I slipped my arms under Tarah’s wet back and bare knees. They’d stripped her down to just an oversized t-shirt and her underwear. As soon as I lifted her up, I could feel her whole body shivering.

She was too light in my arms, impossibly fragile. How could this small body house a spirit as big as Tarah’s?

“Open the door,” I told Mike, who continued to stare at me in shock. “Now, dammit!”

When he still refused to move, I was forced to use the hand under Tarah’s back to awkwardly turn the handle on the storm door enough to get it unlatched. Then I kicked it the rest of the way open.

Tarah whimpered as the cold air hit us.

“I know, honey,” I muttered, only half aware of what I was even saying as I eased us down the cement steps. “Almost there. Hang on.”

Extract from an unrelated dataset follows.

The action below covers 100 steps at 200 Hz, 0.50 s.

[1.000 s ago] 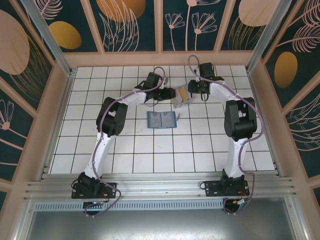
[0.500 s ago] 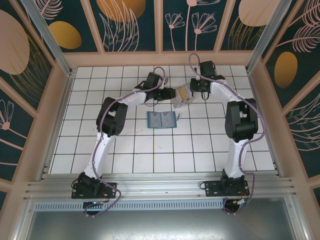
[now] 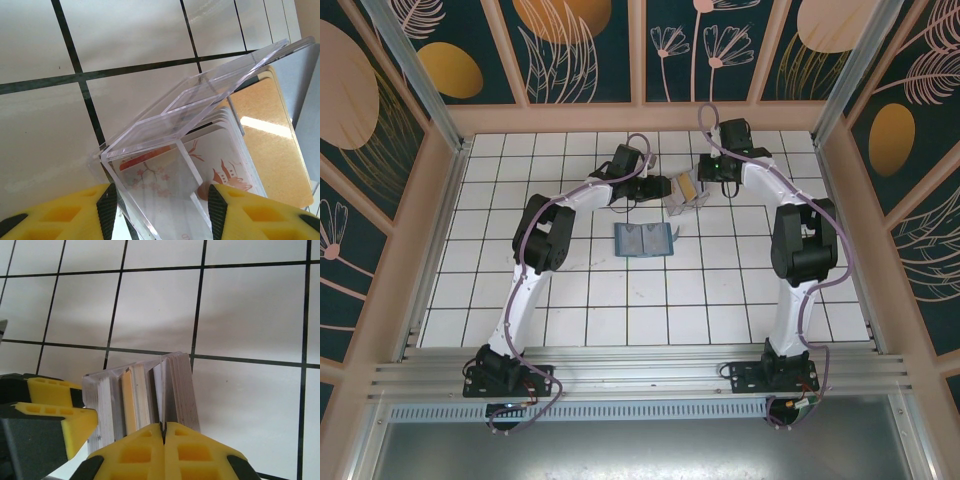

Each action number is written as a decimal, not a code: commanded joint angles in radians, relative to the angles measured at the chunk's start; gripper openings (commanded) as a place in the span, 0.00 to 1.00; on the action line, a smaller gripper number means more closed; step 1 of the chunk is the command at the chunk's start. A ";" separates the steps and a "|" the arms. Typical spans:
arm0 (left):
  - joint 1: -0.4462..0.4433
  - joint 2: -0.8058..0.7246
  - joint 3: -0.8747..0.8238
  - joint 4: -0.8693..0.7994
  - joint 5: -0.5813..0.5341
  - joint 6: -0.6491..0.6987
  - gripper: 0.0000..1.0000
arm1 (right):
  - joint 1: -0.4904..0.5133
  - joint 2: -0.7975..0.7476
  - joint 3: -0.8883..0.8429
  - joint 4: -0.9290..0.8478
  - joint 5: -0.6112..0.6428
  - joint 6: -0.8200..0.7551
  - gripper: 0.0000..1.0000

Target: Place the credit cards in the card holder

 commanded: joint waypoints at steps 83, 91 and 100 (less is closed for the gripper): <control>-0.006 -0.130 -0.035 -0.075 0.014 -0.014 0.57 | -0.068 -0.223 -0.086 0.125 -0.408 0.146 0.01; -0.007 -0.149 -0.038 -0.075 0.019 -0.014 0.57 | -0.083 -0.234 -0.107 0.150 -0.459 0.169 0.00; -0.007 -0.175 -0.046 -0.072 0.022 -0.014 0.57 | -0.096 -0.248 -0.136 0.177 -0.508 0.195 0.00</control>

By the time we reached the tiny house, her teeth were chattering so hard I was worried she’d bite her own tongue off. I got her inside and onto the thick pallet I’d made for her a few feet away from the stove. As soon as she was down, I covered her with layer after layer of blankets and sheets.

“I’ve got to get more firewood,” I muttered, brushing the clumps of hair back from her face. “I’ll be right back.”

I ran outside, came back with all the firewood I could carry in one trip, added another log to the fire. Then I poured some water into the pot and set it on top of the stove to heat.

Someone came bursting into the house behind me while I was wringing out the first washcloth. A healer maybe. I didn’t know, didn’t care.

“Mr. Shepherd,” the stout sounding woman began.

I ignored her, washing Tarah’s face before folding the cloth and laying it over her forehead. Her lips were starting to crack. Maybe I had some chapstick somewhere in my truck? Once I got Tarah settled in, I’d go look.